§ WHAT THE TASK REQUIRES
Check each line of the listing for the word "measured" and report the ones that have it.

****************

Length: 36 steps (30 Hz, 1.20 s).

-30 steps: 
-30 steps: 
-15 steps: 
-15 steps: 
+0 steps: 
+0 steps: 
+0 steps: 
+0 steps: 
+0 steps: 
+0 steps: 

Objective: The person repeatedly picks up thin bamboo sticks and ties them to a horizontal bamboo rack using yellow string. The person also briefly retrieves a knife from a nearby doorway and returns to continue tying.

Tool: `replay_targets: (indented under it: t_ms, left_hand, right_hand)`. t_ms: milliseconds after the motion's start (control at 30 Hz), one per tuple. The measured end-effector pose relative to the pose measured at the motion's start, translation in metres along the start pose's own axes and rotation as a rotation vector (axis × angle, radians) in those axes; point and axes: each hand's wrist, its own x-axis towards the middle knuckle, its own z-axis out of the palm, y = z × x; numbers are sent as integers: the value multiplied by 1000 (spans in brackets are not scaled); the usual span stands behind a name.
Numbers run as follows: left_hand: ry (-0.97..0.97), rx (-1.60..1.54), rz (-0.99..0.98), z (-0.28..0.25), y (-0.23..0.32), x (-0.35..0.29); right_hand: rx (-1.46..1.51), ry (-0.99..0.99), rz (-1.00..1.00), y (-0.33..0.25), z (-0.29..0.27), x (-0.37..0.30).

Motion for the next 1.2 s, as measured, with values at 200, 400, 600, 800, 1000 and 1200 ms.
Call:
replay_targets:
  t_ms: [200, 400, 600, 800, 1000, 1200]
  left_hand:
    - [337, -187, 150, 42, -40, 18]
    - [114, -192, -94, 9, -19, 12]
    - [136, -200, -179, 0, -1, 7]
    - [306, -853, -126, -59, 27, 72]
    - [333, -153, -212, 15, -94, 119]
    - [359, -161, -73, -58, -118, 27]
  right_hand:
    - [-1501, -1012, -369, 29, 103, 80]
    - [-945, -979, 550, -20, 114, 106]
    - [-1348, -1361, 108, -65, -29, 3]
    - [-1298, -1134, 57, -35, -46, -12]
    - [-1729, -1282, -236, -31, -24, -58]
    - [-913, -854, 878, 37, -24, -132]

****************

§ ANSWER TO THE PROBLEM
Tool: `replay_targets: (indented under it: t_ms, left_hand, right_hand)`. t_ms: milliseconds after the motion's start (control at 30 Hz), one per tuple. The measured end-effector pose relative to the pose measured at the motion's start, translation in metres along the start pose's own axes and rotation as a rotation vector (axis × angle, radians) in those axes; point and axes: each hand's wrist, its own x-axis towards the middle knuckle, its own z-axis out of the palm, y = z × x; numbers are sent as integers: the value multiplied by 1000 (spans in brackets are not scaled); the usual span stands behind a name.
Motion for the next 1.2 s, as measured, with values at 200, 400, 600, 800, 1000 and 1200 ms.

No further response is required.